Si la Turquie avait jusqu’à maintenant la réputation d’être une terre d’accueil pour les réfugiés, l’ONG Human Rights Watch (HRW) a rendu public, le 24 octobre, un rapport démontrant un changement radical dans la politique migratoire du pays.
Liée par un accord sur l’immigration avec l’Union européenne, la Turquie reçoit en échange des fonds octroyés par cette dernière pour sa politique d’accueil. On compte officiellement 3,6 millions de Syriens sur le sol turc.
Les premières arrivées de réfugiés syriens datent de 2011, lorsque la stabilité de leur pays se voit bouleversée par la révolution contre le régime dictatorial du président Assad. Dès lors, la guerre éclate entre les forces gouvernementales et les forces d’opposition, rendant la vie sur place extrêmement dangereuse pour les habitants.
Plusieurs millions d’entre eux se sont ainsi réfugiés en Turquie où ils ont pu s’installer et essayer de se construire une nouvelle vie.
D’un statut de protection à des restrictions dans certaines provinces / quartiers
C’est dans ce cadre que le président Erdogan avait initialement entrepris une politique d’ouverture des frontières particulièrement généreuse envers les populations syriennes, octroyant à ces réfugiés un statut spécial établi en 2014 sous le nom de "Temporary protection regulation", règlement de protection temporaire. L’article 6 de ce règlement prévoit notamment qu’aucun individu ne pourra être renvoyé dans un espace "où sa vie et sa liberté seraient menacées".
Or, il semble que cette politique d’accueil ait pris un nouveau tournant à partir de février 2022 : en témoigne la décision du ministre adjoint de l’Intérieur Ismail Çataklı, par le biais de laquelle 16 provinces, dont Ankara et Istanbul, n'acceptent plus les premières demandes de permis de séjour dans les quartiers où au moins 25% (20% depuis juillet 2022) de la population est étrangère. Dans les quartiers désormais "fermés", nombreux sont les réfugiés qui étaient parvenus à trouver du travail.

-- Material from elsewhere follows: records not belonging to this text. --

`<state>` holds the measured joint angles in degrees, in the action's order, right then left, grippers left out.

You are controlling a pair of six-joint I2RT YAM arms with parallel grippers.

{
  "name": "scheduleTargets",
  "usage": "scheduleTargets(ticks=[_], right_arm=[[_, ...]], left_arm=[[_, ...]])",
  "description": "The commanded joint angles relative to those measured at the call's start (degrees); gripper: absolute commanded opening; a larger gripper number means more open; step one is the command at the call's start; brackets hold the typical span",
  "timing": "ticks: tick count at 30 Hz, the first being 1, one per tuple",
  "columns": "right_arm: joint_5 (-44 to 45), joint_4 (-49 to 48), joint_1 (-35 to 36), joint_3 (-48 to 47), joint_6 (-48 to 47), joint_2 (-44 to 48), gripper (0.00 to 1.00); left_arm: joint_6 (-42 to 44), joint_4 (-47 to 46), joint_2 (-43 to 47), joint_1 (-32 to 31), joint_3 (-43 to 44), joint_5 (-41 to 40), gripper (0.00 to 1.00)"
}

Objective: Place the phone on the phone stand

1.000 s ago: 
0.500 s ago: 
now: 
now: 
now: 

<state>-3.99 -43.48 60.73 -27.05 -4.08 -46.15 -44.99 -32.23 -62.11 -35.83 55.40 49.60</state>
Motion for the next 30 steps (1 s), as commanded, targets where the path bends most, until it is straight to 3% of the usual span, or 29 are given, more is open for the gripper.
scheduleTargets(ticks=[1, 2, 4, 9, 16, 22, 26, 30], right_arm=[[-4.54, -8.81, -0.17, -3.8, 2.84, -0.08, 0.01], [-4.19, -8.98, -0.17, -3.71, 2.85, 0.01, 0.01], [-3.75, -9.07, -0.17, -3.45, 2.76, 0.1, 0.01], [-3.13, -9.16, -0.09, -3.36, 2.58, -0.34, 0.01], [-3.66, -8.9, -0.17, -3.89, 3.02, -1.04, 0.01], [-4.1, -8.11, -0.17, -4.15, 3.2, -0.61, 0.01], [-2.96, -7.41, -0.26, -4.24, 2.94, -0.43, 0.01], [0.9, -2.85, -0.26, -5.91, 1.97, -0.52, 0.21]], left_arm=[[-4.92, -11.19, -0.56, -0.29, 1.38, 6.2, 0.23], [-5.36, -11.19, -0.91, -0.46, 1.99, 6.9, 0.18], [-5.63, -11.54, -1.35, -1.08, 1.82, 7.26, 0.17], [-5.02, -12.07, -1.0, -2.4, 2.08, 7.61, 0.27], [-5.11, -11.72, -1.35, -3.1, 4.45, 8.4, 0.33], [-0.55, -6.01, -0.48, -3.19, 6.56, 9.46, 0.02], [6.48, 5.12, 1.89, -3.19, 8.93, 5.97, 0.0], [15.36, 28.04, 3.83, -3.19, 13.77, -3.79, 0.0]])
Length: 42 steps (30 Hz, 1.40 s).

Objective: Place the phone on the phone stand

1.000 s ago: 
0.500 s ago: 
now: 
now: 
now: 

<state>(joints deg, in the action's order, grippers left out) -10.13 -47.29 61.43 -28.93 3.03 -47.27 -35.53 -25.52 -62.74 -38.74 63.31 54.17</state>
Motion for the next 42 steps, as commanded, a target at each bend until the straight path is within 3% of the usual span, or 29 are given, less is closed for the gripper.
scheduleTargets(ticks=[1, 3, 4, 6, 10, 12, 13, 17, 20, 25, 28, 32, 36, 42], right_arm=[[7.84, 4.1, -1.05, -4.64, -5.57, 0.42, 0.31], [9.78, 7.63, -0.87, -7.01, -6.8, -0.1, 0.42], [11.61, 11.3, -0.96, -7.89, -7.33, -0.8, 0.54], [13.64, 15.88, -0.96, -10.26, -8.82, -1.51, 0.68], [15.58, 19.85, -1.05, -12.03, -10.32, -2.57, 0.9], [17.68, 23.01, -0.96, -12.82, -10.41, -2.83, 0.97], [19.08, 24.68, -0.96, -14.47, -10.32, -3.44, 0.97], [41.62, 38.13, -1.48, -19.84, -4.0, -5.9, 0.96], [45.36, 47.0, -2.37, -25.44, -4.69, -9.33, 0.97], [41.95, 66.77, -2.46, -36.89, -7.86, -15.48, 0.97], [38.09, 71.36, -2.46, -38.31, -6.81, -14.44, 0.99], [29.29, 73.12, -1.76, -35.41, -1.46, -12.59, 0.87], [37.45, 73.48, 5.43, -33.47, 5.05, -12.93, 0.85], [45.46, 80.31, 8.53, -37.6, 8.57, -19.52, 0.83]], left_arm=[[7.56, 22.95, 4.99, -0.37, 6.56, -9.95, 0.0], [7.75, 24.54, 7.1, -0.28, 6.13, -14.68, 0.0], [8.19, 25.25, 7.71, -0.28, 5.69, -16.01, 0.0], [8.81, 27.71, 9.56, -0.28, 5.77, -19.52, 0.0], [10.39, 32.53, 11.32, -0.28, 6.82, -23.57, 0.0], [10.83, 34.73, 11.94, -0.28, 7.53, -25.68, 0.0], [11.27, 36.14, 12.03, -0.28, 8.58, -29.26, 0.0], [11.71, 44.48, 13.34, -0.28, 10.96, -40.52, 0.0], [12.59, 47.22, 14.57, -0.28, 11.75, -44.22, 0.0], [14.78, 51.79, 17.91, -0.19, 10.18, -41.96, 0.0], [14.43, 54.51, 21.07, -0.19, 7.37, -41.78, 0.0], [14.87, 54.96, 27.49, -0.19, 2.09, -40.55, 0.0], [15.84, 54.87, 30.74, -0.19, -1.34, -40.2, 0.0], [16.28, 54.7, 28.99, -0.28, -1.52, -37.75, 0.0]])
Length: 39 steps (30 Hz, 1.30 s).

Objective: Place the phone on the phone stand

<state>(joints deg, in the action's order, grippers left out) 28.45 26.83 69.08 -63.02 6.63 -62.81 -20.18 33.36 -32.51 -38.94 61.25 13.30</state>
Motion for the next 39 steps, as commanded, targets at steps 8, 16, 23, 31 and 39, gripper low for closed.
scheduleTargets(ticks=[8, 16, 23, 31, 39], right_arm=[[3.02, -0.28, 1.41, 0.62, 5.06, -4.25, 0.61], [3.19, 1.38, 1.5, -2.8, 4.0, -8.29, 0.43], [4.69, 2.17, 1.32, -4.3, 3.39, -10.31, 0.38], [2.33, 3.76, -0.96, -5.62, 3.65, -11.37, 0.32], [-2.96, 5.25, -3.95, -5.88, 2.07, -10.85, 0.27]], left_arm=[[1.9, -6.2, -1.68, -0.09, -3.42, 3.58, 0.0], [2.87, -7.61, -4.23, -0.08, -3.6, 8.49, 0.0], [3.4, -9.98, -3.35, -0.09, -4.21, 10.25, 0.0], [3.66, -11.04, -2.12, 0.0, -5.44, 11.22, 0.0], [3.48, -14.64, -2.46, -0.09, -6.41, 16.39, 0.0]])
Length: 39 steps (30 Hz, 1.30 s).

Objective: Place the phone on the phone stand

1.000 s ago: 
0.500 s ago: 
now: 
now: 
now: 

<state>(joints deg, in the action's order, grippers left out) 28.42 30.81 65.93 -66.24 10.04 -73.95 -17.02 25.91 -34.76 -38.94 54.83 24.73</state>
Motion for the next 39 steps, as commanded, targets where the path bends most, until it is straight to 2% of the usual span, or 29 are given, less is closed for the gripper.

Ces mesures font écho au rejet croissant des étrangers en Turquie (syriens en majorité), une Turquie dont les habitants souffrent d’une grave crise économique (inflation officiellement à + de 80% sur l’année) et en font porter de plus en plus fréquemment la responsabilité aux réfugiés et demandeurs d’asile.
Une enquête d’opinion de mars 2022 montre que plus de 80% des Turcs souhaiteraient le retour des réfugiés dans leur pays.
Des "renvois forcés" et des "traitements violents"
Le rapport de HRW, basé sur le témoignage de 37 réfugiés, révèle des traitements violents, des kidnappings par les autorités turques parfois sur le lieu de travail ou au domicile de ces personnes. Par ailleurs, les conditions de détention dans des "camps" en attente du passage de la frontière interrogent, les témoignages évoquent des comportements violents envers ceux qui refusent de signer les formulaires de "retour volontaire".
Entre février et août 2022, 11 645 personnes ont été reconduites de force à travers le check-point Bab al-Hawa et 8 404 par le poste frontière de Bab al-Salam. Ces réfugiés sont renvoyés dans le nord de la Syrie, des zones non contrôlées par le régime d’Assad, mais qui n’en restent pas moins sensibles et conflictuelles.
Les conditions de ces retours forcés contredisent les termes de la Convention européenne des droits de l’Homme (dont la Turquie est partie), en ce que les libertés fondamentales de ces personnes semblent bafouées.
Le rapport de HRW est publié alors que ces dernières semaines, Ankara semble vouloir assouplir ses relations envers le régime de Damas.